= Exercise goal =
The lines to copy are those in the listing below that contain the word "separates".

++++ Data supplied ++++

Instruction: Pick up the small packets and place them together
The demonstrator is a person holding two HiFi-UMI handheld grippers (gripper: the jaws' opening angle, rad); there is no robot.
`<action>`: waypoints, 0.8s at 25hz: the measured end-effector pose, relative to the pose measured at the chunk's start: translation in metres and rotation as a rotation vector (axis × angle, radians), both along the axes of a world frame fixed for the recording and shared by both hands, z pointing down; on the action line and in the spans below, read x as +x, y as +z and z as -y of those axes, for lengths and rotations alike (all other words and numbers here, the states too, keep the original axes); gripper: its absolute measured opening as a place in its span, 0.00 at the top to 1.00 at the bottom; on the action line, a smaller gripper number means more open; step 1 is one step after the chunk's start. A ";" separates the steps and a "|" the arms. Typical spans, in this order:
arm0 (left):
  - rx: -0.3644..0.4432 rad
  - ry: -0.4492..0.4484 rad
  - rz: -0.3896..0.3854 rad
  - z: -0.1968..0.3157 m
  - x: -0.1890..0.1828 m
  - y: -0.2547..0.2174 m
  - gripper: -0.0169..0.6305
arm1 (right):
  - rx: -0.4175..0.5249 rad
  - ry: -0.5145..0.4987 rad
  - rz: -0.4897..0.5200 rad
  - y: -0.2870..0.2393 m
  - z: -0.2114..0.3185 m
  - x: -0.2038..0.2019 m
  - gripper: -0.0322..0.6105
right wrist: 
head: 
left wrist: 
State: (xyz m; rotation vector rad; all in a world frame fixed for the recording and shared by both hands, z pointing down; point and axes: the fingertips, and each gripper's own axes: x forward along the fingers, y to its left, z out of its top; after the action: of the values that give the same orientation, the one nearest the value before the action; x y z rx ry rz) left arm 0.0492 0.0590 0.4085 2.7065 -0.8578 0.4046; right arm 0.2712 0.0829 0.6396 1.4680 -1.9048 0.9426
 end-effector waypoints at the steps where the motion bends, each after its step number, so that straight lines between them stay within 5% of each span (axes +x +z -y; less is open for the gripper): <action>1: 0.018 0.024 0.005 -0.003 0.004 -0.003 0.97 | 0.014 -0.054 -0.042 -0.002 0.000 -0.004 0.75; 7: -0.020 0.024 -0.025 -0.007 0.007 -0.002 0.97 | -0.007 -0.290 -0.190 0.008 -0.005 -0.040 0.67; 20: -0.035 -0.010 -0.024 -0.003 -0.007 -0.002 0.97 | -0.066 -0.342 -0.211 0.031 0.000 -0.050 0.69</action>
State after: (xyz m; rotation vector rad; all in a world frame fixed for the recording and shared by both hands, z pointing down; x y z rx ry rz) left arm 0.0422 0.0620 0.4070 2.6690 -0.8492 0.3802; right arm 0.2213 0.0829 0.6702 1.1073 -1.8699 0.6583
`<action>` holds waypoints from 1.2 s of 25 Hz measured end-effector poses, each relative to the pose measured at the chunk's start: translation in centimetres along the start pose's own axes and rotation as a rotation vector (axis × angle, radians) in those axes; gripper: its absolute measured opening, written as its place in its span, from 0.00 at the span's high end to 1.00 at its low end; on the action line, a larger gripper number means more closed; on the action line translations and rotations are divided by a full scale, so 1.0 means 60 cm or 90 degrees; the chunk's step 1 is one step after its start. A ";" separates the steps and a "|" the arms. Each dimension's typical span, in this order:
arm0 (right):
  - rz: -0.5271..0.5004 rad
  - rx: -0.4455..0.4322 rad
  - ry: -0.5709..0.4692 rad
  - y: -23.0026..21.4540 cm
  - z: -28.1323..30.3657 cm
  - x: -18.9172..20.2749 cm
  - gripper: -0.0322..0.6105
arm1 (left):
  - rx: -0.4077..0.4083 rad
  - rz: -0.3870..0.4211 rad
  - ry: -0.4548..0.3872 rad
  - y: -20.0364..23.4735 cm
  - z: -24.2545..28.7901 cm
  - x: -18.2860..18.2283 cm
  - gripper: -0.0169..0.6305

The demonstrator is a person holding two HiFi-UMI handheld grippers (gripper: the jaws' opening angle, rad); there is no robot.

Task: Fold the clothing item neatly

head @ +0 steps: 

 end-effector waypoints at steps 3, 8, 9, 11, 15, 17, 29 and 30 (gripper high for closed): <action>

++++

= Output of the task =
`<action>`: waypoints, 0.8s at 25hz: the measured end-effector pose, relative to the pose measured at the chunk's start: translation in metres and rotation as a rotation vector (axis × angle, radians), both along the axes of a world frame fixed for the recording and shared by both hands, z pointing down; on the action line and in the spans below, read x as +x, y as +z and z as -y of those axes, for lengths and rotations alike (all other words and numbers here, the states too, keep the original axes); gripper: its absolute measured opening as a place in its span, 0.00 at the top to 1.00 at the bottom; on the action line, a smaller gripper number means more open; step 1 is one step after the chunk's start. A ";" separates the steps and a "|" the arms. Typical spans, in this order:
`<action>` holds waypoints from 1.2 s of 25 Hz measured end-effector poses, each relative to the pose measured at the chunk's start: translation in centimetres along the start pose's own axes and rotation as a rotation vector (axis × angle, radians) in those axes; gripper: its absolute measured opening, written as its place in its span, from 0.00 at the span's high end to 1.00 at its low end; on the action line, a larger gripper number means more closed; on the action line translations and rotations are divided by a full scale, so 1.0 means 60 cm or 90 degrees; the chunk's step 1 is one step after its start. A ";" separates the steps and a "|" the arms. Each dimension's typical span, in this order:

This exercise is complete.